• What to work on:
If a line in the listing contains "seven", copy it out whole.

• The data:
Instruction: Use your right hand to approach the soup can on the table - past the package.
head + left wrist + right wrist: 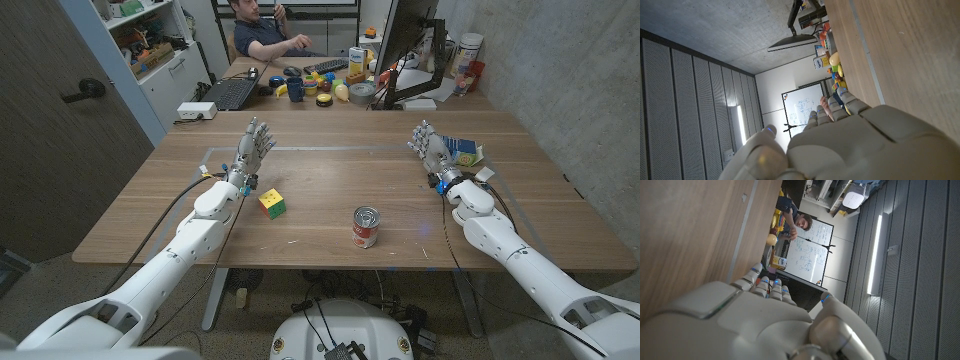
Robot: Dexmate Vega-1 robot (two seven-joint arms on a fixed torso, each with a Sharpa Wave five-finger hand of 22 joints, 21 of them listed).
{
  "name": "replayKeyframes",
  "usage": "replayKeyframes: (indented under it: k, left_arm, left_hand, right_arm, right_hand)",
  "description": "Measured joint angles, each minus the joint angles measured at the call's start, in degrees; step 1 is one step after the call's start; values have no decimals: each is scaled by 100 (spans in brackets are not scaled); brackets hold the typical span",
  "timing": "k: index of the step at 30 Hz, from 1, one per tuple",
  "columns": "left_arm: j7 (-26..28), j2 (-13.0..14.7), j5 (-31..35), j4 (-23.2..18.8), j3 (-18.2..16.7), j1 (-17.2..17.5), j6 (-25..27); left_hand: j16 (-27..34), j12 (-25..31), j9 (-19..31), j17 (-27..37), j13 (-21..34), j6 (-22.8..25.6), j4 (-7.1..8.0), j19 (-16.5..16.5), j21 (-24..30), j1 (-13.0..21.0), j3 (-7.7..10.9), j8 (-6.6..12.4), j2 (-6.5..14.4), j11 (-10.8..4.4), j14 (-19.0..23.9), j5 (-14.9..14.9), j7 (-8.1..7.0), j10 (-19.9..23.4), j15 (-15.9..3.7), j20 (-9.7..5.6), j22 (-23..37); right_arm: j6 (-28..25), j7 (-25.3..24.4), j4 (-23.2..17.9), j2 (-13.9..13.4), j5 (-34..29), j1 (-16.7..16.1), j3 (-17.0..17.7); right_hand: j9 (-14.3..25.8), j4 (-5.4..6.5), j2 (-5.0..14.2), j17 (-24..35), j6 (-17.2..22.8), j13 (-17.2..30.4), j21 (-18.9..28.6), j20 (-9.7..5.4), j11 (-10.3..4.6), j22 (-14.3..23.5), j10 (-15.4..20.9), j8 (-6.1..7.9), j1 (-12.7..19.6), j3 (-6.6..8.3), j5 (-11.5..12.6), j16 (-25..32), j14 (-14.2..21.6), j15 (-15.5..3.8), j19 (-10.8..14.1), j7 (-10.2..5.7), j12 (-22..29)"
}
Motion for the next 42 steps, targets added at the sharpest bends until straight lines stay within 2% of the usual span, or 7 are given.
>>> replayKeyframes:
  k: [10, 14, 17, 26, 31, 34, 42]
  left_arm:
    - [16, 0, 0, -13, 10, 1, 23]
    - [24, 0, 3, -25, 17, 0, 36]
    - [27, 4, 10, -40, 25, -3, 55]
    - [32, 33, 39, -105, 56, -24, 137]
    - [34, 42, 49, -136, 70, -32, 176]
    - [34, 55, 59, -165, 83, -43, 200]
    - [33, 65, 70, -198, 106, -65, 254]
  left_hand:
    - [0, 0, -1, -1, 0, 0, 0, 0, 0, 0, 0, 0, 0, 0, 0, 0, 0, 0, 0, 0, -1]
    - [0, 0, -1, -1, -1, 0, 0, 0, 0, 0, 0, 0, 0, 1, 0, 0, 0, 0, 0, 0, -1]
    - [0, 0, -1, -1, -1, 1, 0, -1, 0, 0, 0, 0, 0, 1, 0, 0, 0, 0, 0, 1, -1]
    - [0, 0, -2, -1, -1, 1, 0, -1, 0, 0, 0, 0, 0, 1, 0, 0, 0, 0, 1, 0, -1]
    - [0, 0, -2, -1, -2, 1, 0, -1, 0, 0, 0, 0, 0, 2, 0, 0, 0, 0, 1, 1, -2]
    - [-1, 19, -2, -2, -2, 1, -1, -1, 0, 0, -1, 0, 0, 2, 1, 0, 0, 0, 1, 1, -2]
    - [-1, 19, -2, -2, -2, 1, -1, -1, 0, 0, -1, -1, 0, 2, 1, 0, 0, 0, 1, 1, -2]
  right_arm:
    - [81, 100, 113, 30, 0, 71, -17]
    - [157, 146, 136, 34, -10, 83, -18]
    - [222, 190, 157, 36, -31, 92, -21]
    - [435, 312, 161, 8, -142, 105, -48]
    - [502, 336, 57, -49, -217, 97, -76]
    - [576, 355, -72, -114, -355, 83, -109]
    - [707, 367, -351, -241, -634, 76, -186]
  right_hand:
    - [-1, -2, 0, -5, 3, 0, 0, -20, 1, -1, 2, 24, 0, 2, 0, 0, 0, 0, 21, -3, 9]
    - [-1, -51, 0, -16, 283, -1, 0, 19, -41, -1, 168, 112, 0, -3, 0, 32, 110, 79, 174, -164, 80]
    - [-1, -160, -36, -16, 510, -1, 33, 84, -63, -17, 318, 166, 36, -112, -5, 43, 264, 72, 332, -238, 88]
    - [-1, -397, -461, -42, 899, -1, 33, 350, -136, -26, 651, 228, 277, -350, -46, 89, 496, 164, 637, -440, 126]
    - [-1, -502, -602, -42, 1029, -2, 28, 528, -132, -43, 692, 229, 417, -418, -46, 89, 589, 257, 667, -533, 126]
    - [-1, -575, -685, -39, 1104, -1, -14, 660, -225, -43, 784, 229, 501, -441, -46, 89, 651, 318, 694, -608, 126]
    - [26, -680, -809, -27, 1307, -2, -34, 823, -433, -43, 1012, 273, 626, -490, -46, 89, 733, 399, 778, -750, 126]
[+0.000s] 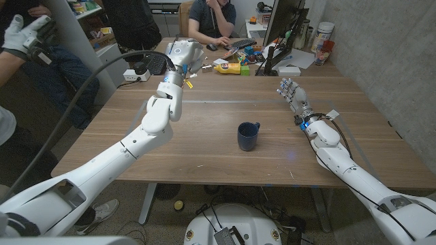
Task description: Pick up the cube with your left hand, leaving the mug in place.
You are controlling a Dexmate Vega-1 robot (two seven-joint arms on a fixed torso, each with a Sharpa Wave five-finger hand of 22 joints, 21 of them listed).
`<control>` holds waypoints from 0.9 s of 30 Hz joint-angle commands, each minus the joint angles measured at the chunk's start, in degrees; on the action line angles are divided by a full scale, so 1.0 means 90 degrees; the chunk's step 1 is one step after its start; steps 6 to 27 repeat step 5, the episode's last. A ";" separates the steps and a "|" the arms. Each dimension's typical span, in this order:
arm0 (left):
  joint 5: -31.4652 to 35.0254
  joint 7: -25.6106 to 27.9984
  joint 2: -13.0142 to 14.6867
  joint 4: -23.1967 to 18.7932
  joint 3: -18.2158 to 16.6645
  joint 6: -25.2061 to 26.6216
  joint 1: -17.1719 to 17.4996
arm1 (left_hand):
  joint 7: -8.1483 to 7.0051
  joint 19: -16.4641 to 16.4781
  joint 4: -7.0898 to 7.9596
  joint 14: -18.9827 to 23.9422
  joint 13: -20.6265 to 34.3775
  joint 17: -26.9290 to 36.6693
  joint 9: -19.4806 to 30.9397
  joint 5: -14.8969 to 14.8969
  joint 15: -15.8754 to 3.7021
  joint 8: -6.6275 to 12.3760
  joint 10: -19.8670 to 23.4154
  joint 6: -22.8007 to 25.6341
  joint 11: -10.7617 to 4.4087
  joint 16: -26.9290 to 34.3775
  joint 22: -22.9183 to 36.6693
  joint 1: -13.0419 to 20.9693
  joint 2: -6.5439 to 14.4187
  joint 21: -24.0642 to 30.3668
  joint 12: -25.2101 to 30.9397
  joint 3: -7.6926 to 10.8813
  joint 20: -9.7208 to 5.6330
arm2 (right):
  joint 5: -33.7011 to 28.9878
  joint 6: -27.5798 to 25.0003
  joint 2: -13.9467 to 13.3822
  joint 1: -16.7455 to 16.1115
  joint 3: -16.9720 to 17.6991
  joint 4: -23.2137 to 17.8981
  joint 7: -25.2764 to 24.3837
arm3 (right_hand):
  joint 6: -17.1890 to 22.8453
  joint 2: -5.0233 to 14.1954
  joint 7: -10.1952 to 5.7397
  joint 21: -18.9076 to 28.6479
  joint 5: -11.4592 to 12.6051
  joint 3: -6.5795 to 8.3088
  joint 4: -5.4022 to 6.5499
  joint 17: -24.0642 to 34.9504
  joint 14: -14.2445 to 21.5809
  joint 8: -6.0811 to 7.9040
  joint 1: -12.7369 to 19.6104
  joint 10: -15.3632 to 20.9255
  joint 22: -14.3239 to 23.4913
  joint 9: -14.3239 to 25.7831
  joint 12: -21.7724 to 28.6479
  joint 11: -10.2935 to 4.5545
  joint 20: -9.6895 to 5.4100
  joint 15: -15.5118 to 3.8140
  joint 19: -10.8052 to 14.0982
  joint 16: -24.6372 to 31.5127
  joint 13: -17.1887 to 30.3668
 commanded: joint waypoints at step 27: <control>0.0059 -0.0053 0.0009 -0.0047 -0.0025 0.0025 0.0036 | 0.0021 0.0214 0.0071 0.0208 0.0012 0.0005 0.0016 0.0027 -0.0911 -0.0018 0.0055 0.0087 -0.0034 0.0000 0.0033 0.0714 0.0777 0.0012 -0.0034 0.0123 -0.0240 | -0.0009 -0.0009 -0.0010 -0.0044 0.0008 -0.0081 -0.0050 | 0.0052 0.0273 0.0007 0.0019 0.0050 0.0039 -0.0037 0.0022 0.0043 0.0043 0.0043 0.0049 0.0022 0.0011 0.0030 0.0014 -0.0322 -0.0015 -0.0026 0.0018 0.0008</control>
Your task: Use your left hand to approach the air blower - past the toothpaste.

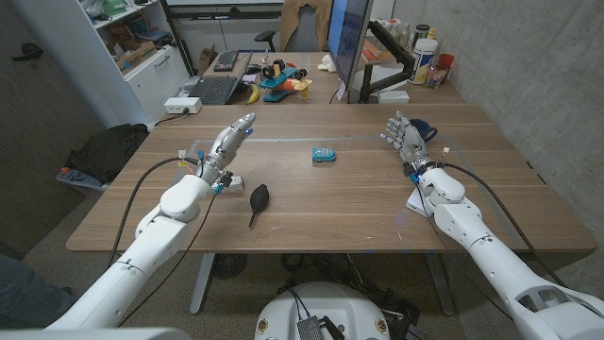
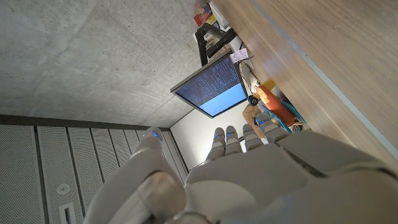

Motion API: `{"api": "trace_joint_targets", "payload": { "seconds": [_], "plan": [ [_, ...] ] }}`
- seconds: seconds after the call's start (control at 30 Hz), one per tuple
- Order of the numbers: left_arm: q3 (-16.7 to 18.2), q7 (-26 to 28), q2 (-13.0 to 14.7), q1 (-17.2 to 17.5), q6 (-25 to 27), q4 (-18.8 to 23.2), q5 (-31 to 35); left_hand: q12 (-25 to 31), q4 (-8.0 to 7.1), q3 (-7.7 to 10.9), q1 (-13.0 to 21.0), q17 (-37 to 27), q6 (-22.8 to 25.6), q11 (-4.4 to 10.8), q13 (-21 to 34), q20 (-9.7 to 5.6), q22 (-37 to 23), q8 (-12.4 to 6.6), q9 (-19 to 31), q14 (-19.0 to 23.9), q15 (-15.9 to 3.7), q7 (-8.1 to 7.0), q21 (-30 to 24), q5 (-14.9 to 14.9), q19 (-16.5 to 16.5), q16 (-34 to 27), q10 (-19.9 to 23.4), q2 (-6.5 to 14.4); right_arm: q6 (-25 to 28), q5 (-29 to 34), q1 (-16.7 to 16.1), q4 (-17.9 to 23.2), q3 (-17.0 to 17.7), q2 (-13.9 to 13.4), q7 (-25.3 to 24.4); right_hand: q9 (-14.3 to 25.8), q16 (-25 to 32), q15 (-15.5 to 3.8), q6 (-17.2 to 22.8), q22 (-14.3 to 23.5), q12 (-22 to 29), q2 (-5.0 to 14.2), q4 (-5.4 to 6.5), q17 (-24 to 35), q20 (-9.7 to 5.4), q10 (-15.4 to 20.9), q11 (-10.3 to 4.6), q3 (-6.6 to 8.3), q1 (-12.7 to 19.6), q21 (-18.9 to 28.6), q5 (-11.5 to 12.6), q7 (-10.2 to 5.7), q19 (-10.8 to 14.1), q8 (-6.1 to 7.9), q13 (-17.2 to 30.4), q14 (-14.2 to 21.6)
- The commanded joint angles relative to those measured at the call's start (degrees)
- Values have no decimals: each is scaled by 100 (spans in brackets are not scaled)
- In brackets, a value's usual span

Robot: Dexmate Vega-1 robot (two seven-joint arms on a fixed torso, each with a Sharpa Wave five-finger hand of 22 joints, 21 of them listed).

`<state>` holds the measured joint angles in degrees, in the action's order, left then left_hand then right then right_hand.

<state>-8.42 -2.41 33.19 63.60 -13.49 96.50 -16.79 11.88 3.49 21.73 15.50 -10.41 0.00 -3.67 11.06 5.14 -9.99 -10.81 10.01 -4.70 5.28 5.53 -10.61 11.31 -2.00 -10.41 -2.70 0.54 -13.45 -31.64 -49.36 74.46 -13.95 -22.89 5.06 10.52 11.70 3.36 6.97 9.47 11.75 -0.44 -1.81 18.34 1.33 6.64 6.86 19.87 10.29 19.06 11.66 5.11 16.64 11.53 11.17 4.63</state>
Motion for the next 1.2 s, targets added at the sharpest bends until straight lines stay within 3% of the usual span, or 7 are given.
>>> {"api": "trace_joint_targets", "payload": {
  "seconds": [0.03, 1.2],
  "plan": [
    [107, 102, 198, 234, 12, 299, 137, 36, 41, 24, 80, 2, 68, -6, 14, 52, -22, -28, 24, 48, 47, 9, -41, -24, 3, -47, 55, 9, -72, -9, 47, -107, 4, 44, 44, 23, 23, -4, 47, 23, -5, 44, 6, 7, 0, 43, 28, -22, -37, -21, 30, -24, 29, -2, 17, 50],
    [300, 233, 479, 607, -115, 741, 502, 69, 173, 68, 237, 3, 204, 24, 17, 80, -24, -53, 26, 144, 22, -30, -62, -70, 27, -64, 161, 43, -186, -20, 14, -160, 49, 68, 39, 23, 22, -10, 99, 25, -10, 56, -3, -62, 17, 75, 31, -48, -73, -111, 36, -50, 36, -2, 3, 84]
  ]
}}
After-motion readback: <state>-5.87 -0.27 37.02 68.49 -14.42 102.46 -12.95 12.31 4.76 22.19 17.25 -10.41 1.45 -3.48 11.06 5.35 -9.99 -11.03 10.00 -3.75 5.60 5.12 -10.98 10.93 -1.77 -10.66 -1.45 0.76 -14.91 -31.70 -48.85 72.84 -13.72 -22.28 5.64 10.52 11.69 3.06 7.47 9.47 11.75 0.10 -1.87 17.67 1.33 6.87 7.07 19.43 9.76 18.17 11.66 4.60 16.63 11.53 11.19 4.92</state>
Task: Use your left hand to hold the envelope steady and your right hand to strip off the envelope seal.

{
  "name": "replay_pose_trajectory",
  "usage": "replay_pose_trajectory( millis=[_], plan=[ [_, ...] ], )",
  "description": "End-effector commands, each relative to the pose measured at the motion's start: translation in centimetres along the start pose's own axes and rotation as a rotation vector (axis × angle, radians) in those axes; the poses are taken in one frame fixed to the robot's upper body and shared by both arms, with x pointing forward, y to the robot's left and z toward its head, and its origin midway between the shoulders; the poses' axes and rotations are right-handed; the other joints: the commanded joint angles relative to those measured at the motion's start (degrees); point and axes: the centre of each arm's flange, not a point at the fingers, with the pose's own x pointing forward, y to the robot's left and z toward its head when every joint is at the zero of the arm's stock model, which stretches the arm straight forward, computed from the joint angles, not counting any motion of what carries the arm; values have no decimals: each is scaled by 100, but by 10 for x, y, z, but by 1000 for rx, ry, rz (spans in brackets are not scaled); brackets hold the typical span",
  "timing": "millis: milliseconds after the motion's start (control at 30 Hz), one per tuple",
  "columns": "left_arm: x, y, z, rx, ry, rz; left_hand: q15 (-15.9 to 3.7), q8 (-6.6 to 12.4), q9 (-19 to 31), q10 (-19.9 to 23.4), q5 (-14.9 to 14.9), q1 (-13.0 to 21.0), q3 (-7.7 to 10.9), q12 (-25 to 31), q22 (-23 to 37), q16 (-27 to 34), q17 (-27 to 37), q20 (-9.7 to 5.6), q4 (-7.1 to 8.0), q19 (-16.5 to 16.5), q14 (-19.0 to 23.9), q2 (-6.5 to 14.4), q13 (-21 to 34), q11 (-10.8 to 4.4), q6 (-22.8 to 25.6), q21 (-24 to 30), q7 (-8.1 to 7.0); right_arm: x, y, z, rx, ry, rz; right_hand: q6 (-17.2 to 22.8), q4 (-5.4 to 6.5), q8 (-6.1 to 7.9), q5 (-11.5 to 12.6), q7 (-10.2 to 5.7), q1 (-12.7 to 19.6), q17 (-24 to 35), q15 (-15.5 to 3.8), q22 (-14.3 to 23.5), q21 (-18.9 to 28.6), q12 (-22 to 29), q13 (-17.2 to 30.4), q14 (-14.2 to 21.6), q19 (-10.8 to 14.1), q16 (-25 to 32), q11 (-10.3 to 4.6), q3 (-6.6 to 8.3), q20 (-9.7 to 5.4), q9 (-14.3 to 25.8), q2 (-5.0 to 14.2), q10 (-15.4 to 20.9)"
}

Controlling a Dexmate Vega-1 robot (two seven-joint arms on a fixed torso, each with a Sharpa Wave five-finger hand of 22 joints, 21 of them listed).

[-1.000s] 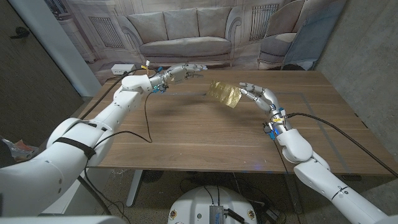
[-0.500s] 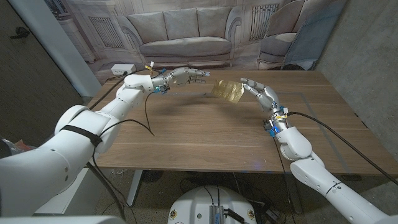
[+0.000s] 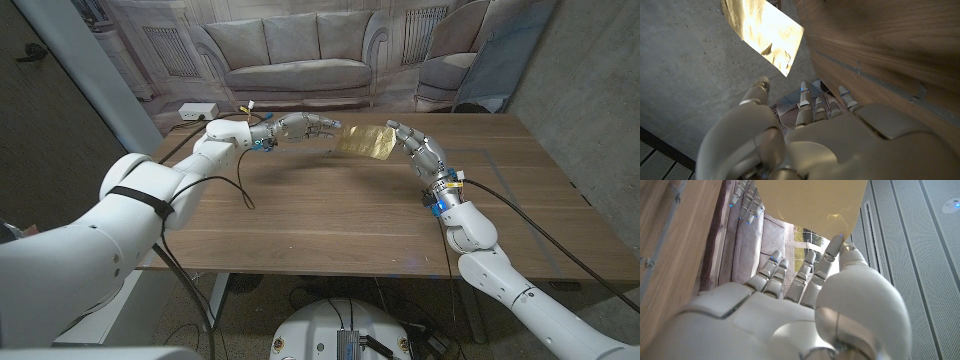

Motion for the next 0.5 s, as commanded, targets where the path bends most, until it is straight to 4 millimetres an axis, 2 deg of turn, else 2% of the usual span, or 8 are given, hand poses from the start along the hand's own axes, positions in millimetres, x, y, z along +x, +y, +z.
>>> replay_pose_trajectory(
  millis=[33, 233, 500],
  plan=[
    [18, -4, 5, -19, 17, -17, 40, 85, 33, 82, -19, 5, -14, 34, 18, 24, 9, 16, 3, -832, -57, -50, 19, 6, 203, -12, 191, 4, 0, -1, 47, -35, 16, 26, 0, 22, 18, -7, 8, 19, -835, 31, 10, -2, 34, -54, -9, 25, 3, -35, -408, 33, 53, -23],
    [32, -13, 5, -49, 17, -45, 55, 78, 34, 42, -40, 1, -36, 14, 17, 14, 6, 15, -7, -824, -74, -94, 18, 53, 219, -20, 265, 6, 2, 3, 40, -52, 30, 31, 4, 21, 15, -7, 6, 19, -833, 31, 13, -1, 39, -63, -11, 30, 3, -52, -399, 45, 57, -26],
    [45, -21, 6, -116, -11, -61, 56, 87, 33, 49, -41, 9, -34, 14, 18, 12, 5, 13, -7, -818, -79, -90, 16, 57, 283, -27, 290, 7, 5, 6, 45, -72, 32, 44, 7, 23, 12, -8, 6, 18, -834, 30, 17, 1, 45, -74, -12, 35, 3, -75, -407, 62, 58, -29]
  ],
)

• Answer to this task:
Robot: Dexmate Vega-1 robot (two seven-joint arms on a fixed torso, each with a Sharpa Wave five-finger hand of 22 joints, 21 of them listed).
You are controlling a Dexmate Vega-1 robot (two seven-joint arms on a fixed torso, each with a Sharpa Wave five-finger hand of 22 joints, 21 of them listed).
Robot: Dexmate Vega-1 robot (two seven-joint arms on a fixed torso, each with a Sharpa Wave five-finger hand of 22 joints, 21 of them listed).
Controlling a Dexmate Vega-1 robot (two seven-joint arms on a fixed torso, each with a Sharpa Wave five-finger hand of 22 joints, 21 of them listed).

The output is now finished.